Problem statement:
Copy out each line of the data that holds the word "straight".

===

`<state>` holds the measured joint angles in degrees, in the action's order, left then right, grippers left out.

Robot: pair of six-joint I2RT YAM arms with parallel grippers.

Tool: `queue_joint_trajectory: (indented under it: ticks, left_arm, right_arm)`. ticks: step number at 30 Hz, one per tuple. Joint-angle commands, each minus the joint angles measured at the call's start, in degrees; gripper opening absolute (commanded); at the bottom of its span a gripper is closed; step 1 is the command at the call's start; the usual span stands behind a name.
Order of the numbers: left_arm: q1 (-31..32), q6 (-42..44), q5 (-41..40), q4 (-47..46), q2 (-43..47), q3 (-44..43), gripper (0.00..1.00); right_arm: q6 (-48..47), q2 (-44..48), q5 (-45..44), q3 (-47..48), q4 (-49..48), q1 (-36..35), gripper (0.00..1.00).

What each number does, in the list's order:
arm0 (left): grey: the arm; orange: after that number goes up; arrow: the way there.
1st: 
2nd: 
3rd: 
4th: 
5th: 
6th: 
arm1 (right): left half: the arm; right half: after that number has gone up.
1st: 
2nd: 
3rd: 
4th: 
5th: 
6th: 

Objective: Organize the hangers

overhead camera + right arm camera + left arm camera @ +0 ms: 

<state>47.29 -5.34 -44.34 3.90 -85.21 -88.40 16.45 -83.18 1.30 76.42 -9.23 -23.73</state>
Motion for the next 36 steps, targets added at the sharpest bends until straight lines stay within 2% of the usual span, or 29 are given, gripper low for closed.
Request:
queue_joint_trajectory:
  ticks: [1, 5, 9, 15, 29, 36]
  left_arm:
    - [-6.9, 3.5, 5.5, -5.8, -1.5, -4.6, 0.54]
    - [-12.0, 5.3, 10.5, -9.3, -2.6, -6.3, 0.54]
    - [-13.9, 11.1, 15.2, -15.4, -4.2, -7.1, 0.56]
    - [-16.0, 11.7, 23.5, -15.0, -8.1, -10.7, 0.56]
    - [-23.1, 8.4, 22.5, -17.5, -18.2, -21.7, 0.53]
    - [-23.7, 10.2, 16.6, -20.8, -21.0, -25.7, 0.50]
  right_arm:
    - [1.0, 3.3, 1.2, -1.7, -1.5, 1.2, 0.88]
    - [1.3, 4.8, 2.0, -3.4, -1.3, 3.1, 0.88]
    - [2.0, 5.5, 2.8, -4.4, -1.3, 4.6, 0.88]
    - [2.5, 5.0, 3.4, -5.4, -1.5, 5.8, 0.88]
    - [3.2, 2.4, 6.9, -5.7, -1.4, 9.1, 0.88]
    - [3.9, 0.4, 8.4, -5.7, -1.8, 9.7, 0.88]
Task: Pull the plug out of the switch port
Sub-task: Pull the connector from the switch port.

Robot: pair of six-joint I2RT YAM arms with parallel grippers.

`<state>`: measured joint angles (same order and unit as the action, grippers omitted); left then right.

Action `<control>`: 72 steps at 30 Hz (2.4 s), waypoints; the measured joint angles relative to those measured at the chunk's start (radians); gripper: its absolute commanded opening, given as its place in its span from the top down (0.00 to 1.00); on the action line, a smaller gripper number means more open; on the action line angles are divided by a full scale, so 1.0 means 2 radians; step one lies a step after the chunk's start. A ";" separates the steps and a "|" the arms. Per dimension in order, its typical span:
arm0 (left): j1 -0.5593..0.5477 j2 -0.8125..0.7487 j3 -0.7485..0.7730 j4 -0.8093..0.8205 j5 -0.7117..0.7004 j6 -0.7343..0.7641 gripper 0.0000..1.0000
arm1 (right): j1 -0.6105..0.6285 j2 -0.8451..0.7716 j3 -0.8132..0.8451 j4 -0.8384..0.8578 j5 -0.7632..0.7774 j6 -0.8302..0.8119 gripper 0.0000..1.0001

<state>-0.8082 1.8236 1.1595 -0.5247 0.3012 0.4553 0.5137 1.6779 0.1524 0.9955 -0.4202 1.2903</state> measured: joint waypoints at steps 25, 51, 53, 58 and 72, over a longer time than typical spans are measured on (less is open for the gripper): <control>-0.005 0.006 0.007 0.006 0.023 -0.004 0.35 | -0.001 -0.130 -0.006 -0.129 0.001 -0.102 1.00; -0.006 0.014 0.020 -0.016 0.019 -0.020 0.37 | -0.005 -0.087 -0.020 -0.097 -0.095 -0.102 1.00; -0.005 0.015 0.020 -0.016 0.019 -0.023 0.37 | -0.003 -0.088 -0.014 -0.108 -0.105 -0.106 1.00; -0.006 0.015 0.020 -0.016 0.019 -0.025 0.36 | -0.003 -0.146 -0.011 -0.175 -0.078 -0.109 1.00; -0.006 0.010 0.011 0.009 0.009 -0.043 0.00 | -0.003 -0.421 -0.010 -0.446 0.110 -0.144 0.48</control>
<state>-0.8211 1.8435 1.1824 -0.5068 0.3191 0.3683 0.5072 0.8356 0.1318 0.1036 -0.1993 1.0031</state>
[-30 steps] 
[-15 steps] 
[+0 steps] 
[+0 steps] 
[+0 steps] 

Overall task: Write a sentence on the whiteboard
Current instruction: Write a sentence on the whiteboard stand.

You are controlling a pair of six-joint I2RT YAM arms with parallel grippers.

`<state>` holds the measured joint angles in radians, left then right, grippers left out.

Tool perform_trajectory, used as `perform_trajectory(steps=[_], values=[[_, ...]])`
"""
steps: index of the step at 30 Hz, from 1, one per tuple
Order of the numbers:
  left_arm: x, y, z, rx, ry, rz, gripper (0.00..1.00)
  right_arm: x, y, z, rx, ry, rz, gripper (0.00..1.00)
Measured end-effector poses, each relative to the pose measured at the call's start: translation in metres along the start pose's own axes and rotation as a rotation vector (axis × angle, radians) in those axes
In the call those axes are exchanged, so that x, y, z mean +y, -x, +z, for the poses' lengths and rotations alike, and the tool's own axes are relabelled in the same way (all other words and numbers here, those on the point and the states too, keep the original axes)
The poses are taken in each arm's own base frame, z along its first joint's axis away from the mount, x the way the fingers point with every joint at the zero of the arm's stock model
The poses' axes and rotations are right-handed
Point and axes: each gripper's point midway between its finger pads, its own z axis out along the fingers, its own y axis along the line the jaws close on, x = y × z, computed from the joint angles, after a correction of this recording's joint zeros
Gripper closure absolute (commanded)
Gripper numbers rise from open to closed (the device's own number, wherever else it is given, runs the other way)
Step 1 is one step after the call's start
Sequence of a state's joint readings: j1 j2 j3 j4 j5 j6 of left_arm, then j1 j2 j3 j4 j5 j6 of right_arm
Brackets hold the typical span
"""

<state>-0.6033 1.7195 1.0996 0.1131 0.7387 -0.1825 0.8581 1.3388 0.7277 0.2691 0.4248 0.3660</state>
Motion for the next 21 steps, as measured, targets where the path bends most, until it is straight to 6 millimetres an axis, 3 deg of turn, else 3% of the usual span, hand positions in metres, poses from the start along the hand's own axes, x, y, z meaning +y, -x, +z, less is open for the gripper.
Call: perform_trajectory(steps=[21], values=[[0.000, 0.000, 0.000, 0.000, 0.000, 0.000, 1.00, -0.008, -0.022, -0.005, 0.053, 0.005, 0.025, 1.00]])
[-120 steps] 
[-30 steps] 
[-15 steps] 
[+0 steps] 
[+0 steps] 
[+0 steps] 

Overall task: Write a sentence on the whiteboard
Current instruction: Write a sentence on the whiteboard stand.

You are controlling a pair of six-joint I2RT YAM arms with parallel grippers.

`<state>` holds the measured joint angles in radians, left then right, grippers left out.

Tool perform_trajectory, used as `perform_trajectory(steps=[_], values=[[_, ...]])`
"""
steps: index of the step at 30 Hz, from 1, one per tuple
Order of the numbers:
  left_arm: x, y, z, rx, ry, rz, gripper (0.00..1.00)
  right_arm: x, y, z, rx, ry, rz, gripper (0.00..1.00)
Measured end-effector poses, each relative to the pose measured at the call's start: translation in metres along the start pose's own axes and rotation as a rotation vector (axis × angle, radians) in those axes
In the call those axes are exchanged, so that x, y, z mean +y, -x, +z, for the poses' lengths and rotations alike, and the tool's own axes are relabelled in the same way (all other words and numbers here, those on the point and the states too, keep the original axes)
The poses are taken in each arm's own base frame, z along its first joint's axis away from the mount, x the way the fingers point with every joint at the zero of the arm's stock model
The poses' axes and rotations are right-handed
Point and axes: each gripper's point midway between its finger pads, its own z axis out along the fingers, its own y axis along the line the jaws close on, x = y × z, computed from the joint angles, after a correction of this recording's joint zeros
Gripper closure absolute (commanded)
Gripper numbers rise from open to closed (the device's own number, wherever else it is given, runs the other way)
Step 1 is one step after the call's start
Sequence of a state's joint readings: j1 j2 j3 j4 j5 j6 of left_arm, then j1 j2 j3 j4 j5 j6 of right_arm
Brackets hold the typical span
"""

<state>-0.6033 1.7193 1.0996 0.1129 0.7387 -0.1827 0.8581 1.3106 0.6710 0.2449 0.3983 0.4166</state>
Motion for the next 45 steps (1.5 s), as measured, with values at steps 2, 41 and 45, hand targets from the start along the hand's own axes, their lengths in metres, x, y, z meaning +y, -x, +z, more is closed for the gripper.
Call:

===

Result of this task:
Motion for the next 36 steps, targets added at the sharpest bends until straight lines stay within 2% of the usual span, or 29 are given, gripper low for closed.
Motion for the next 21 steps, as measured, targets where the path bends most, until it is straight to 6 millimetres an axis, 3 deg of turn, else 3% of the usual span, hand positions in metres, poses from the start along the hand's own axes, x, y, z meaning +y, -x, +z, less is open for the gripper.

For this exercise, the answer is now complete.